Another is to force the merger of shipyards owned by SembCorp Industries and Keppel Corp., a process halted after arguments over pricing.
And, say analysts, Ho should lean on SembCorp to spin off such subsidiaries as SembCorp Logistics, SembCorp Engineering, and Pacific Internet, a process halted in 2000 when they failed to fetch expected prices.
More difficult, perhaps, will be changing Singapore Inc.'s corporate culture from one that puts a premium on loyalty and political service to a more free-wheeling ethos.
In particular, observers would like Ho to trim corporate boards of dozens of civil servants, military officers, and members of parliament.
The big question is whether Ho has the management talent to get the job done.
Some contend that being CEO of Singapore Technologies is not like running a real company because it uses Defence Ministry research labs, saving on what would otherwise be huge research and development costs.
And Ho's performance at ST was called into question in parliament following the 1997 collapse of Micropolis, a subsidiary that made high-end disk drives. Its failure cost Temasek $340 million.
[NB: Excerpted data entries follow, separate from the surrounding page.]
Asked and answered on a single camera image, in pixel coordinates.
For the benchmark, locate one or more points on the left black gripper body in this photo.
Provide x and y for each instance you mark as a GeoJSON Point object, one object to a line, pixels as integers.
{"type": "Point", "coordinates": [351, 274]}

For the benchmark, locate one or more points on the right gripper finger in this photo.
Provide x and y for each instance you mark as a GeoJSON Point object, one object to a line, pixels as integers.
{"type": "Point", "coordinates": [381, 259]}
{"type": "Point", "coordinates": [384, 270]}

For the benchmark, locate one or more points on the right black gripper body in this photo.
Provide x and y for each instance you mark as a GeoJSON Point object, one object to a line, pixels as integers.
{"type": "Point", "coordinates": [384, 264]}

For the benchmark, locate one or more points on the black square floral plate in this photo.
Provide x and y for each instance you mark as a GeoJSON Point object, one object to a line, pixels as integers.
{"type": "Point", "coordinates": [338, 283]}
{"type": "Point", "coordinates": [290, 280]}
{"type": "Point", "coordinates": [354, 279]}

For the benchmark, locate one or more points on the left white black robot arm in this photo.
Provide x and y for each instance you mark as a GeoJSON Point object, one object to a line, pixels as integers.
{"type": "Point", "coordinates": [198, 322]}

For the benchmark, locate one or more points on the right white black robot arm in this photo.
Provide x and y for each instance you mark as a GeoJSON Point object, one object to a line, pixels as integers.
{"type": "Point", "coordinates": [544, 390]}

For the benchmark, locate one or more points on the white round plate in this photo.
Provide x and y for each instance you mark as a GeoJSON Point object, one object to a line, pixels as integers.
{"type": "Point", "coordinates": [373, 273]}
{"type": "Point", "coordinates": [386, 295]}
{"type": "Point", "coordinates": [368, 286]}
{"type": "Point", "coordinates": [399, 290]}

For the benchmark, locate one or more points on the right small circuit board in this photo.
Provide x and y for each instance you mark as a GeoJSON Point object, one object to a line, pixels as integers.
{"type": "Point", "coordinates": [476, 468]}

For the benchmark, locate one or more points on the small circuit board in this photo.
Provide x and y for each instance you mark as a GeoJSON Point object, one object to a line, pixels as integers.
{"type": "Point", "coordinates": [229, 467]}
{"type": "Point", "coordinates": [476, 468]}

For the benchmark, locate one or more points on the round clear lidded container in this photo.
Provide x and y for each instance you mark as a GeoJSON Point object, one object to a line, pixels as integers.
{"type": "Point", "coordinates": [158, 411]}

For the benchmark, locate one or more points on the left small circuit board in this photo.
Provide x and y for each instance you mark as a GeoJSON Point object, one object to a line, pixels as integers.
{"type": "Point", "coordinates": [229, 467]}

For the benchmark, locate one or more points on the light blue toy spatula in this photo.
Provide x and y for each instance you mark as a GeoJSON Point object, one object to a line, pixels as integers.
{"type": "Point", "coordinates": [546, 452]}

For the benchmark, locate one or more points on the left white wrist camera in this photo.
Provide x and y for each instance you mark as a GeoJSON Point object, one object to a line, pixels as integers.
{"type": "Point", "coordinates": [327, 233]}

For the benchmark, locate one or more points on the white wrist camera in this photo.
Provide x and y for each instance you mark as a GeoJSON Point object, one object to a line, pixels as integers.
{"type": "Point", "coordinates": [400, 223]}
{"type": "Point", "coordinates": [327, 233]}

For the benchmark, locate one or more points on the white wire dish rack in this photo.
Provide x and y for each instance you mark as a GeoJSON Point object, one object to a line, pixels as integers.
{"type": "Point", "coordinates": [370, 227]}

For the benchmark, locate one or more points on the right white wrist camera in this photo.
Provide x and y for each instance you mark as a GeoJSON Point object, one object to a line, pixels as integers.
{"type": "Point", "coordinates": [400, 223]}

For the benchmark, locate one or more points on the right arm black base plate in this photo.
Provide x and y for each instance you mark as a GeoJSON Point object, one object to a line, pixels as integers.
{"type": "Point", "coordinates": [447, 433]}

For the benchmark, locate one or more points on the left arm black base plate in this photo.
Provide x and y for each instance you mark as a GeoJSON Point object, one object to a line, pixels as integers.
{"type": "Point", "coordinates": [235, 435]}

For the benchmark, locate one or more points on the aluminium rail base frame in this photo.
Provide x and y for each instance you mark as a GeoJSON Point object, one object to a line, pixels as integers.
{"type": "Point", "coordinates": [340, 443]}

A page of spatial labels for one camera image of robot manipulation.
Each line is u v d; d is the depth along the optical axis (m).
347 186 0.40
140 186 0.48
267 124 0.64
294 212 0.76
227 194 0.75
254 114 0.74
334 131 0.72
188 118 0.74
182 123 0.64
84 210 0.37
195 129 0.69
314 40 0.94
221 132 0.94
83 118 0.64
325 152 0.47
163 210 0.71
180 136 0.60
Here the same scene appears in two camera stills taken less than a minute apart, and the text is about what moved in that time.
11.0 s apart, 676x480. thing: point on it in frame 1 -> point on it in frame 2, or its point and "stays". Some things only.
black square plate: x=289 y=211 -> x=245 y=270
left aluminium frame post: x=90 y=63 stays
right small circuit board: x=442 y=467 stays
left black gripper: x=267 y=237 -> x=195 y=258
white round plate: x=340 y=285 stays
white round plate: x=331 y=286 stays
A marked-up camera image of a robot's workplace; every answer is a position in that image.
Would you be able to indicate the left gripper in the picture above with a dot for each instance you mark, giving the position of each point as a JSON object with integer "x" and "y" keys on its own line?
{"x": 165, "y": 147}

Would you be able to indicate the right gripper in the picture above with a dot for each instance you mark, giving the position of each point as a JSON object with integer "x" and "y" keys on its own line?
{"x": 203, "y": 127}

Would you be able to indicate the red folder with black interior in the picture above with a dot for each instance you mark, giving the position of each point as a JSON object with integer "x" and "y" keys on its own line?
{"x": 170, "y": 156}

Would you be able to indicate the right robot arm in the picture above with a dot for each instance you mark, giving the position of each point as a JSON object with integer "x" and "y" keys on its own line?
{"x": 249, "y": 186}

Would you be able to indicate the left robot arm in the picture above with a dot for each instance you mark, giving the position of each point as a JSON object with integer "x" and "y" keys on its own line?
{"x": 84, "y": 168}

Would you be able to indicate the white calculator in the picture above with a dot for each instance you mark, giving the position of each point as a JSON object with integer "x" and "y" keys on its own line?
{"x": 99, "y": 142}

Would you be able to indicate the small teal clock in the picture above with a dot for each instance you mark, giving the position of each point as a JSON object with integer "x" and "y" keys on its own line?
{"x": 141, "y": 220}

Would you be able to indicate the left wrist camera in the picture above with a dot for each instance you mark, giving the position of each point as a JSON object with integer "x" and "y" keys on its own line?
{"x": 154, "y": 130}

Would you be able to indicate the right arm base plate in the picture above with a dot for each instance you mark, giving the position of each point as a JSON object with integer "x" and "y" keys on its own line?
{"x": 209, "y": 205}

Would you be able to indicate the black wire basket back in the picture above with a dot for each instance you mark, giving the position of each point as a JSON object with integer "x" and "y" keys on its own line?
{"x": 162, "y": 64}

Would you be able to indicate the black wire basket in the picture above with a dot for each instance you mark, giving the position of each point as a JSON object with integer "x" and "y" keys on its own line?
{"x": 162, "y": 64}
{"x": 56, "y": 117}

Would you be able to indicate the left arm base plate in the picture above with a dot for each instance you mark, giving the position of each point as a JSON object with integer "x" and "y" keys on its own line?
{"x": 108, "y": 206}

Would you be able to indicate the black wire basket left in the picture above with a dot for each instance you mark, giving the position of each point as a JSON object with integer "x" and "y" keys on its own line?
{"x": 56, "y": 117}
Dhanabalan insists Ho was right to shutter Micropolis and cut its losses.
For his part, Goh defends not only Ho but the entire Lee family on grounds that Singapore's talent pool is too small and the family's academic record too impressive not to employ them in key positions.
"It is an exceptional family," says Goh. "Do we discriminate against them just because they're related?"
And therein lies the crux of the debate. No one disputes the achievements of Singapore's First Family.
Under Lee senior, the city- state rose from an impoverished swamp to become a prosperous First World city.
And yet, more recently the government has struggled and largely failed to bring the forces of the free market to bear on the nation's state-controlled companies.
Ho Ching may be the right person to sort out Singapore Inc. But it remains to be seen if she can make the corporate bureaucrats under her hew to her will.